After the death of Solomon, the Lord directed the events which would fulfill His words spoken through the prophet Ahijah (11:11-13, 31-38). Upon hearing the report of Solomon's death and being summoned by the people of the northern tribes, Jeroboam returned from exile in Egypt, where he had fled when Solomon suspected him of treason (11:40). It appears that he tried to stir up dissension in Israel because of Solomon's policy of forced labour or "human taxation" (cf. 5:13-14), and he attempted to gain the support of the people. He probably continued the plans of his conspiracy while in Egypt.
At the time of Rehoboam's coronation, Jeroboam shrewdly led the people to request that taxes be lowered. Their complaint may not have been justified, because it appears that during the reign of Solomon everyone had been content. The older advisors of Solomon probably detected Jeroboam's scheme and wisely advised Rehoboam to grant them their request and thus ease the situation. Rehoboam's younger advisors were not youths; they were his contemporaries, and we know that he was forty-one years old when he began to reign (14:21). They, however, unlike the older men, were lacking experience in diplomacy and believed the way to rule was with a hard hand and a big stick.

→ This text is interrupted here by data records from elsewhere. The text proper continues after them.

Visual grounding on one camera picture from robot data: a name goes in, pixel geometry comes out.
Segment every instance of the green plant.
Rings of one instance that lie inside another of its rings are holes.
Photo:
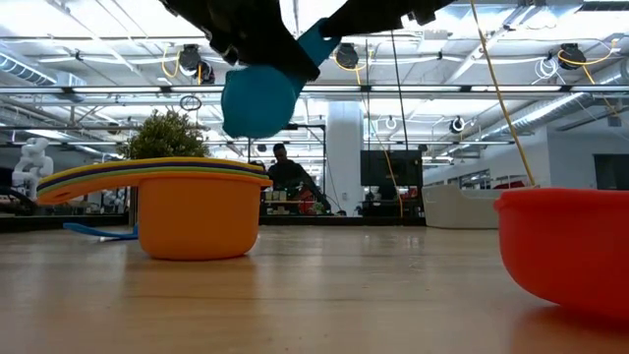
[[[118,153],[129,159],[208,155],[200,130],[188,121],[188,115],[169,110],[154,110],[129,144],[118,147]]]

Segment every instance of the monitor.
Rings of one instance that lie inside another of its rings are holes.
[[[399,187],[424,185],[424,168],[420,150],[388,151],[391,170]],[[361,151],[361,185],[387,186],[392,184],[391,172],[383,150]]]

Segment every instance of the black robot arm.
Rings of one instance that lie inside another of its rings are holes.
[[[159,0],[209,39],[225,62],[265,64],[307,81],[320,71],[282,23],[279,0]],[[454,0],[348,0],[321,28],[337,37],[401,28],[402,16],[420,24]]]

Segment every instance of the plastic bowl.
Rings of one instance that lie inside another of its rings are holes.
[[[629,320],[629,193],[505,192],[500,253],[524,289],[580,312]]]
[[[38,201],[58,205],[117,187],[138,186],[139,238],[152,257],[208,261],[244,255],[256,242],[260,167],[198,157],[83,166],[42,179]]]
[[[255,179],[216,174],[140,182],[140,244],[153,258],[207,261],[243,256],[257,239]]]

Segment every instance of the potted plant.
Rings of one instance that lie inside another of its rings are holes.
[[[118,147],[118,153],[129,159],[209,155],[197,126],[189,122],[188,115],[180,115],[173,110],[165,114],[153,110],[138,133],[129,139],[129,143]],[[138,189],[132,188],[129,224],[133,226],[137,222]]]

Unlike his father, Rehoboam was unwise in dealing with the people. He listened to the wrong advisors, which was probably what Jeroboam expected. This was all in the providence of God. The outcome was open rebellion by the northern tribes against Rehoboam. When he sent Adoram to collect their taxes, he added fuel to the fire (12:18; 4:6). They took out their anger on Adoram and stoned him.
Only the tribes of Judah and Benjamin continued to support the house of David. The territory of Benjamin was so close to Judah that they almost became absorbed into the larger tribe and came to be considered as part of Judah. All the other tribes to the north called upon Jeroboam and made him their king. Thus the land was divided, just as the Lord had spoken as a divine judgment of Solomon's sins and the idolatry he had allowed in the land. The Israelites of Judah now made up the Southern Kingdom which was known as "Judah". All the other Israelite tribes made up the Northern Kingdom, known as "Israel".
Rehoboam then made preparations to attack Israel. Since he still had the strength and wealth of Solomon, he could probably overcome them easily. However God warned the Israelites through the prophet Shemaiah not to fight their brethren, saying, "this thing is from Me" (12:24). The Judahites respected God's word and obeyed Him in order to prevent civil war. Rehoboam probably wanted otherwise, but he did not have the support of the people to fight.
Jeroboam was careful to protect his new kingdom from any alliances with Judah so that the kingdom would remain in his hands. He craftily gave Israel their own idolatrous religion of calf worship (like the Egyptians). He set up new religious centres, a new priesthood, and new pagan religious feasts. He did this to break any ties with Judah, because the Temple and worship of God was associated with the family of David. His sinful actions, however, would never keep the kingdom in his hands. God had told him the only way in which he would have an "enduring house" would be by serving Him (11:38).